The correct option is C $\sqrt{15}BM$,$\sqrt{15}BM$

Option (C) is correct.
A metal complex having composition.In this case, $Cr(N{H}_3{)}_{4}C{l}_{2}Br$ has been isolated in two forms A and B. The form A reacts with $AgN{O}_3$ to give a white precipitate readily soluble in dilute aqueous ammonia. This is a test for chloride ion. B gives a pale-yellow precipitate soluble in concentrated ammonia.
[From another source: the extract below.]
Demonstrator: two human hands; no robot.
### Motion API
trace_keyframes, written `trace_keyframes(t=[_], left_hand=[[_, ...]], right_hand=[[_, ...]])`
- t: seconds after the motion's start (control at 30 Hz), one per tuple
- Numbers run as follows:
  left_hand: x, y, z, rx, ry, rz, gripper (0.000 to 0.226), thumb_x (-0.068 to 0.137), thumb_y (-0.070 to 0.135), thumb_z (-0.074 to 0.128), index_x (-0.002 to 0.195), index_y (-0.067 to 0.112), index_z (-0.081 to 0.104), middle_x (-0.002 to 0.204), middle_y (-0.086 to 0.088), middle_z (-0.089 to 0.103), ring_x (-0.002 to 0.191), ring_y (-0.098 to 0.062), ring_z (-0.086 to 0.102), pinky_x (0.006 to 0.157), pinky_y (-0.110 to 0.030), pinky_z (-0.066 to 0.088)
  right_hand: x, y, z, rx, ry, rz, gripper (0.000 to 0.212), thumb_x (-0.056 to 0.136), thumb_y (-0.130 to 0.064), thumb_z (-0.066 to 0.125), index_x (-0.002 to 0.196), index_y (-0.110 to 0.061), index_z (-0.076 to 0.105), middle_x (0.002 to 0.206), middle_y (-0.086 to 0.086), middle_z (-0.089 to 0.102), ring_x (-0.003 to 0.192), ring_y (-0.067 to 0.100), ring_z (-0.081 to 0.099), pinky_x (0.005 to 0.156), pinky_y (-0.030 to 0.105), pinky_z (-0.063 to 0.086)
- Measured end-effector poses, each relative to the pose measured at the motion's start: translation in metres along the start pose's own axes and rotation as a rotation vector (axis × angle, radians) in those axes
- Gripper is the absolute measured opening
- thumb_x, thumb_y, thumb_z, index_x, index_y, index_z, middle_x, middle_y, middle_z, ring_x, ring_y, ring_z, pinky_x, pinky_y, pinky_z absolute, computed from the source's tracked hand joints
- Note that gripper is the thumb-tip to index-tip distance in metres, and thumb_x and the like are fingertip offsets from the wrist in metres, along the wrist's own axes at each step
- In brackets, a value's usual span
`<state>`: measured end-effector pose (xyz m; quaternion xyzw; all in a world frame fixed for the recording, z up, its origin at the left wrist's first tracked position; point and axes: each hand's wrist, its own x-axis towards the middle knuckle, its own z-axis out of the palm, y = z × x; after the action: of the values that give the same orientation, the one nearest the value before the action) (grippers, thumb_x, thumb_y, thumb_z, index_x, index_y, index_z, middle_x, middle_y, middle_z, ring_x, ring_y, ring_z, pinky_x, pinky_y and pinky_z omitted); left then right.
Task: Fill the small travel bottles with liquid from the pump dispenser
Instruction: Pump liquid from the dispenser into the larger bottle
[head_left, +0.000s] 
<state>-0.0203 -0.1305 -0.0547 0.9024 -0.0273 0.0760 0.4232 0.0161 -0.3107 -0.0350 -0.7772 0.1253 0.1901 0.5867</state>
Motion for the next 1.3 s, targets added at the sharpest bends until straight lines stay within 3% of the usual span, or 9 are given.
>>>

This is a test for bromide ion.
$Ais\left[Cr\right(N{H}_3{)}_{4}ClBr]Cl.$
$\left[Cr\right(N{H}_3{)}_{4}ClBr]Cl+AgN{O}_3\to \underset{White}{AgCl}\downarrow +[Cr(N{H}_3{)}_{4}ClBr{]}^{+}N{O}_3^{-}$
$AgCl+2N{H}_{4}OH\to \left[Ag\right(N{H}_3{)}_{2}Cl]+2H_{2}O$
B is $\left[Cr\right(N{H}_3{)}_{4}C{I}_2]Br$.
$\left[Cr\right(N{H}_3{)}_{4}C{l}_2]Br+AgN{O}_3\to \underset{Yellow}{AgBr}\downarrow +[Cr(N{H}_3{)}_{4}C{l}_2{]}^{+}N{O}_3^{-}$
$AgBr+2N{H}_{4}OH\to \left[Ag\right(N{H}_3{)}_{2}Br]+2H_{2}O$
In both A and B :
The oxidation number of Cr is $+3$.
Atomic number = 24
$Cr=\left[Ar\right]3d^{5}4s^1$
$C{r}^{3+}=\left[Ar\right]3d^{3}4s^0$
$d^{2}s{p}^3$-Hybridization (octahedral)
There are three unpaired electrons, so the complex is paramagnetic.
Spin magnetic moment
$\mu =\sqrt{n(n+2)}BM=\sqrt{3(3+2)}BM=\sqrt{15}BM$